Transcribe the lines of the records starting with the one that has "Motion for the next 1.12" in it and ending with the last, and transcribe nothing else.

■ ■ ■ ■

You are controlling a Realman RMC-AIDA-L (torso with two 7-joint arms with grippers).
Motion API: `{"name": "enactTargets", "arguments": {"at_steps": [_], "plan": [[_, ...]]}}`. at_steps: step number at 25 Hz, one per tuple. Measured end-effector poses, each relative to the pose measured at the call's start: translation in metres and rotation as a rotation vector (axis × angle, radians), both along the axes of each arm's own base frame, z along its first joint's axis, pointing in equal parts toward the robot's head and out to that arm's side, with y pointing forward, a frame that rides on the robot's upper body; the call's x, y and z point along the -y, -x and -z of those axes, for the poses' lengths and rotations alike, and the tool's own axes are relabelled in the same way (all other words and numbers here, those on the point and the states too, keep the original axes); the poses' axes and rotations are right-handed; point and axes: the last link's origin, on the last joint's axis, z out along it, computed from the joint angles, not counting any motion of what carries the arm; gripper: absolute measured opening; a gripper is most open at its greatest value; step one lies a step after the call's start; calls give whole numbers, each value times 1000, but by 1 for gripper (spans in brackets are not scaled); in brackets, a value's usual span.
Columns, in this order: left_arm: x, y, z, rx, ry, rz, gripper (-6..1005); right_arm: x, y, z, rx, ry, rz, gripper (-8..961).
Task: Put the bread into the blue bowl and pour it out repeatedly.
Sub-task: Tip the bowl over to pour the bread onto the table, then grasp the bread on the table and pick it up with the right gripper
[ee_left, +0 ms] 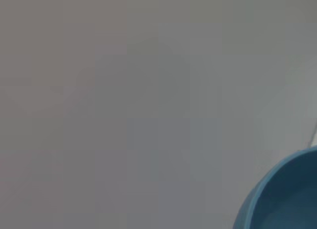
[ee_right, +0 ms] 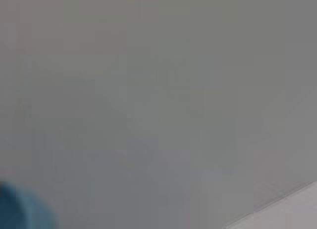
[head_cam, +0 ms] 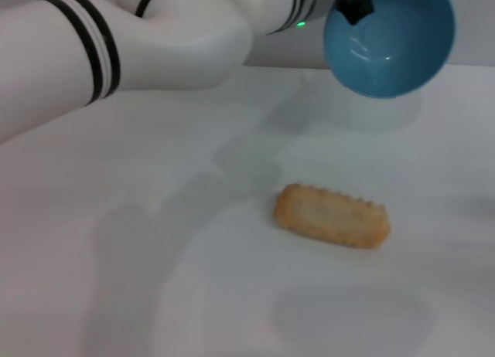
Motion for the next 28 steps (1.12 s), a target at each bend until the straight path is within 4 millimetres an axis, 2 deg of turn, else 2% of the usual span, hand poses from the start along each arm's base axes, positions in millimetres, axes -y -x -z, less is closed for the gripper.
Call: {"name": "enactTargets", "arguments": {"at_steps": [2, 3, 4, 5, 11, 20, 28], "plan": [[-2, 7, -4, 56, -3, -65, -2, -9, 5, 4, -52, 104, -14, 709], [-4, 15, -9, 105, -6, -126, -2, -18, 11, 10, -102, 242, -17, 708], [-4, 15, -9, 105, -6, -126, -2, -18, 11, 10, -102, 242, -17, 707], [-4, 18, -11, 129, -7, -154, -2, -23, 15, 14, -127, 313, -13, 705], [-5, 36, -14, 195, 1, -271, -2, -48, 46, 38, -186, 692, 27, 698], [1, 75, -18, 318, -6, -449, -1, -58, 70, 62, -160, 943, 96, 687], [9, 96, -16, 340, -8, -504, -1, -63, 80, 75, -139, 961, 97, 677]]}}
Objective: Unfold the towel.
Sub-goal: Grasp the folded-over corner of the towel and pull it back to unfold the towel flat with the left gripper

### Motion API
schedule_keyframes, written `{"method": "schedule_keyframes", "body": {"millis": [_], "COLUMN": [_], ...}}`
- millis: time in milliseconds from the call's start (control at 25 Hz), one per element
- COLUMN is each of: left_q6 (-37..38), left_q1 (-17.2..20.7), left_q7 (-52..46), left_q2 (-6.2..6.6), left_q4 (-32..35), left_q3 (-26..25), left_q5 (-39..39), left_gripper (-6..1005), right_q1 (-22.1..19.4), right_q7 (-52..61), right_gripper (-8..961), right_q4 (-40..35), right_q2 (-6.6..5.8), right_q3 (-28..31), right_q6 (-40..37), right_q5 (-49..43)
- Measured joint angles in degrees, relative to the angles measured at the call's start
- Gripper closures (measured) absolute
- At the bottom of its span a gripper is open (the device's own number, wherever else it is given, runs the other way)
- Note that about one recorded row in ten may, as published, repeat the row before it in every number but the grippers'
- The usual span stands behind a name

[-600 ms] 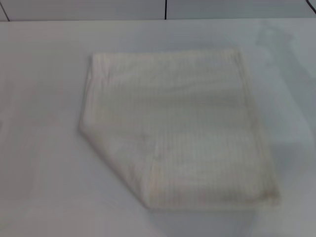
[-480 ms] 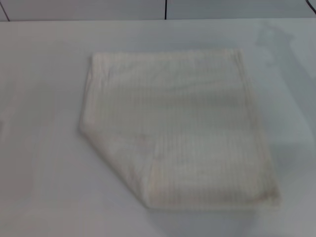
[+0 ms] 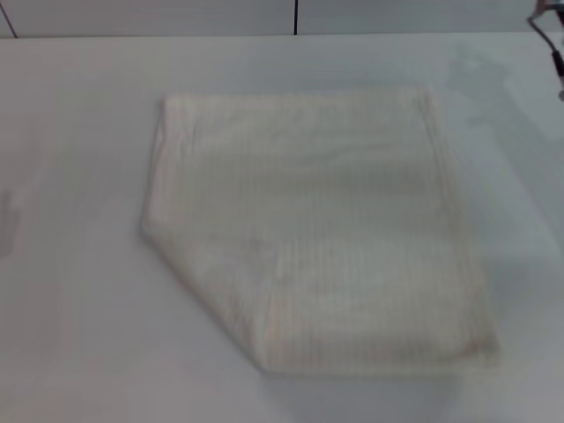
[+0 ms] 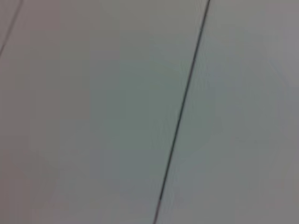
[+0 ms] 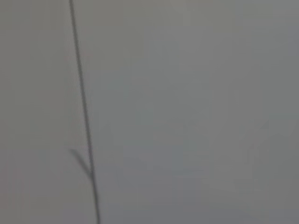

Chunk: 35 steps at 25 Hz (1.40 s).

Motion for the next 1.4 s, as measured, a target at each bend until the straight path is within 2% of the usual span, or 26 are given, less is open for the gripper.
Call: {"method": "schedule_keyframes", "body": {"millis": [80, 120, 160, 240, 400, 480, 640, 760, 880, 1000, 1120, 1280, 1400], "left_q6": [0.3, 0.7, 0.7, 1.2, 1.8, 2.2, 4.0, 6.1, 8.1, 9.7, 10.6, 11.0, 11.6], "left_q1": [0.0, 0.1, 0.1, 0.2, 0.4, 0.5, 0.5, 0.0, -1.3, -3.6, -6.3, -9.0, -11.5], "left_q7": [0.1, 0.2, 0.2, 0.4, 0.5, 0.4, 0.1, 0.2, -0.6, -4.6, -11.1, -19.2, -24.5], "left_q2": [-0.06, -0.05, -0.05, 0.01, 0.14, 0.31, 0.47, 0.49, 0.64, 0.67, 0.67, 0.66, 0.69], "left_q4": [-0.4, -0.4, -0.4, -0.1, 0.1, 1.4, 3.3, 5.3, 7.1, 11.1, 15.2, 19.2, 22.5], "left_q3": [0.6, 1.7, 1.7, 3.3, 4.4, 6.7, 10.9, 14.9, 18.9, 23.6, 26.9, 30.3, 34.9], "left_q5": [0.5, 1.1, 1.1, 1.4, 1.4, 1.4, 1.4, 1.4, 1.4, 1.4, 1.4, 1.4, 1.4], "left_gripper": [207, 207, 207, 208, 209, 209, 210, 211, 212, 213, 214, 215, 216], "right_q1": [0.4, 0.5, 0.5, 0.5, 1.1, 2.3, 4.4, 6.6, 8.7, 10.8, 11.8, 11.8, 11.5], "right_q7": [0.2, 2.0, 2.0, 6.1, 25.5, 37.0, 61.1, 79.5, 89.0, 92.9, 95.1, 95.3, 95.3], "right_gripper": [937, 931, 925, 913, 890, 878, 873, 874, 874, 876, 877, 879, 880], "right_q4": [-1.5, -3.9, -3.9, -7.7, -17.4, -20.5, -27.5, -32.2, -34.3, -34.3, -33.7, -32.2, -30.4], "right_q2": [-0.08, -0.23, -0.23, -0.85, -3.47, -4.44, -5.71, -6.67, -6.95, -7.03, -7.08, -6.89, -6.72], "right_q3": [-2.6, -6.2, -6.2, -10.2, -17.3, -18.7, -18.4, -16.2, -11.6, -7.7, -6.7, -7.8, -8.2], "right_q6": [3.4, 7.2, 7.2, 11.4, 21.7, 23.4, 22.1, 16.4, 9.6, 3.8, 1.0, 0.2, 1.1], "right_q5": [-0.1, -1.1, -1.1, -4.9, -25.3, -38.2, -65.3, -85.4, -97.7, -105.6, -111.3, -113.2, -113.7]}}
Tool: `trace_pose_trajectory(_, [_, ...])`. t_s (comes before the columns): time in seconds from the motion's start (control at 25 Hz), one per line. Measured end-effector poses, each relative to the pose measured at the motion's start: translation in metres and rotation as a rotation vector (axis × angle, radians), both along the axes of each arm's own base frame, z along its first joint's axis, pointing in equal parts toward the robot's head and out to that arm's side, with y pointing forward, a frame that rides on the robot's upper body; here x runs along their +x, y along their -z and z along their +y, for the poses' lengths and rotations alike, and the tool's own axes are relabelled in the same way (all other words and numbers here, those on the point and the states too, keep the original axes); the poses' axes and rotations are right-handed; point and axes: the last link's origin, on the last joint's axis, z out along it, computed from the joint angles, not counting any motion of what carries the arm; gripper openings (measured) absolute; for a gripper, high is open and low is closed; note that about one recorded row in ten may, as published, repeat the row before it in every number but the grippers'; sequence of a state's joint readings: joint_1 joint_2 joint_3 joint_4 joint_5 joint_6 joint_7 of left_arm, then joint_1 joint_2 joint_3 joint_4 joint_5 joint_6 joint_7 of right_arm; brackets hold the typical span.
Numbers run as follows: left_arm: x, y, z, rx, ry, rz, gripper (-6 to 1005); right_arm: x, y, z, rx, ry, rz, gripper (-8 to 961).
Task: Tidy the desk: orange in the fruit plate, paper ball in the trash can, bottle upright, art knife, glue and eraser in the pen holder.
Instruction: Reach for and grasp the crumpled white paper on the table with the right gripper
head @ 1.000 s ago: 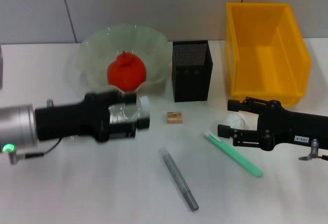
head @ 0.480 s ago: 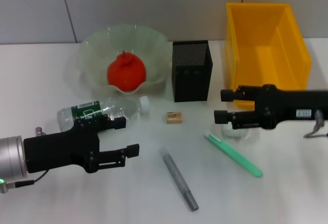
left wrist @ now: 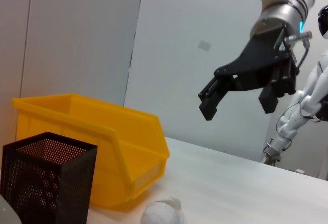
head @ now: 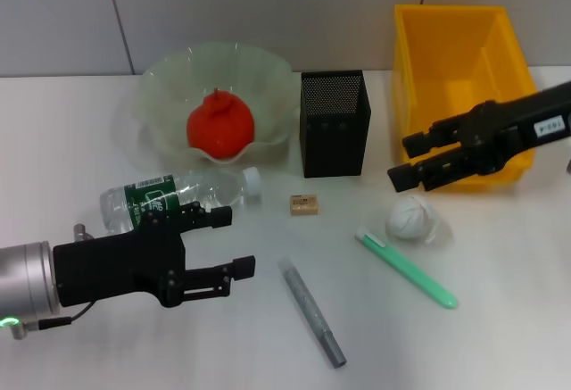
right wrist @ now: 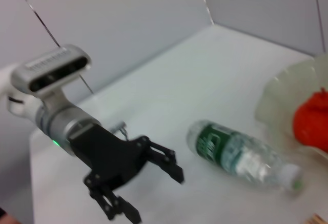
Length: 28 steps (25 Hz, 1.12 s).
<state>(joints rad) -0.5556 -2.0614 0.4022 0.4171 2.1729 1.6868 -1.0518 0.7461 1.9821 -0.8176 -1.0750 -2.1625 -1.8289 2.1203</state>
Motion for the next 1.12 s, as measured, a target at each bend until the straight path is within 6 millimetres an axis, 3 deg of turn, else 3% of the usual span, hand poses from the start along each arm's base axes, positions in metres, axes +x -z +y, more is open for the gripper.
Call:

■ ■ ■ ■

Solution ::
Motion for the next 1.12 s, as measured, a target at each bend until the straight path is within 6 millimetres an axis, 3 deg of turn, else 3% of the usual span, hand poses from the start along each arm's base axes, positions in metres, axes +x -z +y, more is open for the gripper.
Call:

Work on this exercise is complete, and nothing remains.